▶ Problem details
Repeat exactly the lines below that lie between the line with "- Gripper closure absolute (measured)" and the line with "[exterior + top", counting both of those lines as part of the answer.

━━━━━━━━

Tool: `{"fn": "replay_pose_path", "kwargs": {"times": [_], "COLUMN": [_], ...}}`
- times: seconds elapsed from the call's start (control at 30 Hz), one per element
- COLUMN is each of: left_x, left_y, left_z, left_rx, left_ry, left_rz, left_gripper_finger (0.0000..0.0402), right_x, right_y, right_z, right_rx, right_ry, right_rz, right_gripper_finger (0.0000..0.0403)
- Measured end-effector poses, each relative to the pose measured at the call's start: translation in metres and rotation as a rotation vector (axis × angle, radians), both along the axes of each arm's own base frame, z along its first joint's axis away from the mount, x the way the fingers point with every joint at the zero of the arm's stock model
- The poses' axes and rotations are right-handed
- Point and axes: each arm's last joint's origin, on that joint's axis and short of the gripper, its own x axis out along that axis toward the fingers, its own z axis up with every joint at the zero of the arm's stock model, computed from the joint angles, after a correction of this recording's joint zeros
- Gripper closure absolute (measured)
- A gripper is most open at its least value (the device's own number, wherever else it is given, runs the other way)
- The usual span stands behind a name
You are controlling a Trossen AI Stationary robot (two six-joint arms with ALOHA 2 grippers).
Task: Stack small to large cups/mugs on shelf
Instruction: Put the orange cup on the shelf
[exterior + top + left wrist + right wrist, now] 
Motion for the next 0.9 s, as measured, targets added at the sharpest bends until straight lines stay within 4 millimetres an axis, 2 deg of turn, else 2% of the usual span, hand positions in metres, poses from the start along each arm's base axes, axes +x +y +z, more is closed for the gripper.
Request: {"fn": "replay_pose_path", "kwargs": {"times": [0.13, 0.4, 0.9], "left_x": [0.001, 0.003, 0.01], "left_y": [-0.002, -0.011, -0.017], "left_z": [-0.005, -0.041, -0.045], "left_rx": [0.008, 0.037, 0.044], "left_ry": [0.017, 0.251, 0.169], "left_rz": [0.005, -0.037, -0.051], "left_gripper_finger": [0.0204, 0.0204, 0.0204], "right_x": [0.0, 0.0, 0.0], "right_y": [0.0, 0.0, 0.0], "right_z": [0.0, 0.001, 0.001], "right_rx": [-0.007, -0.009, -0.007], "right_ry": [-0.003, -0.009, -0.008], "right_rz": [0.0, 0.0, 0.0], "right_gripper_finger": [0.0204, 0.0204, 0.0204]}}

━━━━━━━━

▶ Exercise output
- Gripper closure absolute (measured)
- A gripper is most open at its least value (the device's own number, wherever else it is given, runs the other way)
- The usual span stands behind a name
You are controlling a Trossen AI Stationary robot (two six-joint arms with ALOHA 2 grippers).
Task: Stack small to large cups/mugs on shelf
Instruction: Put the orange cup on the shelf
[exterior + top + left wrist + right wrist, now] 

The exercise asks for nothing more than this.